Task to carry out:
Determine how many lines in the entries contain the word "bottle", and give that number with no other text.

(Extracted data entries)

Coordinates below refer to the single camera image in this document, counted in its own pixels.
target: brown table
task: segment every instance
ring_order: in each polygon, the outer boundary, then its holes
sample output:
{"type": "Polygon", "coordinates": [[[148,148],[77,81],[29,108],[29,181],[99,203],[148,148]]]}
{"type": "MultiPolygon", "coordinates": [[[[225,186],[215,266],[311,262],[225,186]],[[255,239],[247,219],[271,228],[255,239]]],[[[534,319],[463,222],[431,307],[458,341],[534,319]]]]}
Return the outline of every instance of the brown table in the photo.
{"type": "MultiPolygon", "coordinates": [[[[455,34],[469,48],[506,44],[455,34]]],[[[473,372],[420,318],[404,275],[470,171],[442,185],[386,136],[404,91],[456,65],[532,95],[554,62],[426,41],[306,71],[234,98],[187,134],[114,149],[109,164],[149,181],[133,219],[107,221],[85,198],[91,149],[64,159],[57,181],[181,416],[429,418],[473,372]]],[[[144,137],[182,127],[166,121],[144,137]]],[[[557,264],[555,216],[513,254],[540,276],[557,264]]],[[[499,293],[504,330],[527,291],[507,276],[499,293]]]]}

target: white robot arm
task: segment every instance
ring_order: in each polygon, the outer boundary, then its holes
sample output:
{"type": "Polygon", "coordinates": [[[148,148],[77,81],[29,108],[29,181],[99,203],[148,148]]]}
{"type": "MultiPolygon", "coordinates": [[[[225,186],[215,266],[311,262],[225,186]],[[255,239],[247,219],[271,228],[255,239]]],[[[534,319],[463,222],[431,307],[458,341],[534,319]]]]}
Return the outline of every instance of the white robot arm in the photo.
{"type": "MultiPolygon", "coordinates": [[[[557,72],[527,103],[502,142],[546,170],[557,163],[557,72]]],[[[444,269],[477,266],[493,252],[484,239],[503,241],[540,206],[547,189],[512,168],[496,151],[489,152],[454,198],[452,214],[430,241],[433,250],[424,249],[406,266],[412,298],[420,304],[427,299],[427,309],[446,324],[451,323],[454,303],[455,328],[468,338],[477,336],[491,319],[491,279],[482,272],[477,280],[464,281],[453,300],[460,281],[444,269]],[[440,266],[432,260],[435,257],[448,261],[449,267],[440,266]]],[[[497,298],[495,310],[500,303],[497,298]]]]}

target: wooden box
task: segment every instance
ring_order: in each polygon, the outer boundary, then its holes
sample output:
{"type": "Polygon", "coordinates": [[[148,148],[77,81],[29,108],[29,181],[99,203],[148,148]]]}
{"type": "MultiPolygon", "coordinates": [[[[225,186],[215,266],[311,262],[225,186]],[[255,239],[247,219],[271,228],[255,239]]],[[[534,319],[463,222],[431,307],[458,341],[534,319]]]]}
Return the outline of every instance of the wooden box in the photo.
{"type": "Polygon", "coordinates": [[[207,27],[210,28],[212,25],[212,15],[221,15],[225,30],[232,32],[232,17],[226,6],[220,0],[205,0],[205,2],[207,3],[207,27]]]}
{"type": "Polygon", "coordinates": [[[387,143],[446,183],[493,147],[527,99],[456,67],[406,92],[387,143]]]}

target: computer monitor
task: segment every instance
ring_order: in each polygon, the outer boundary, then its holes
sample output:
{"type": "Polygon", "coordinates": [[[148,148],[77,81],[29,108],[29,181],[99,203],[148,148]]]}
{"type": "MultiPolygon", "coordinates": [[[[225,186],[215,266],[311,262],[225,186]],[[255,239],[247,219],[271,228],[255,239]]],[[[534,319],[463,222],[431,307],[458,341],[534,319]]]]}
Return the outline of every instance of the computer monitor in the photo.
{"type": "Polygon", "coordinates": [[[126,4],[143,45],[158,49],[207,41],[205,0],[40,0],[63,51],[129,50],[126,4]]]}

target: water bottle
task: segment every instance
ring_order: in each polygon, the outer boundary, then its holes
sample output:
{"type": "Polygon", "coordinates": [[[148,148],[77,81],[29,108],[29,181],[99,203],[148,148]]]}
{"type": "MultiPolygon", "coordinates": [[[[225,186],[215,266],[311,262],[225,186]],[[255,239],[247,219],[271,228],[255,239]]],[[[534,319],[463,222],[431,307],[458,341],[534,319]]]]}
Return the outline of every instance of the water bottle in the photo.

Task response:
2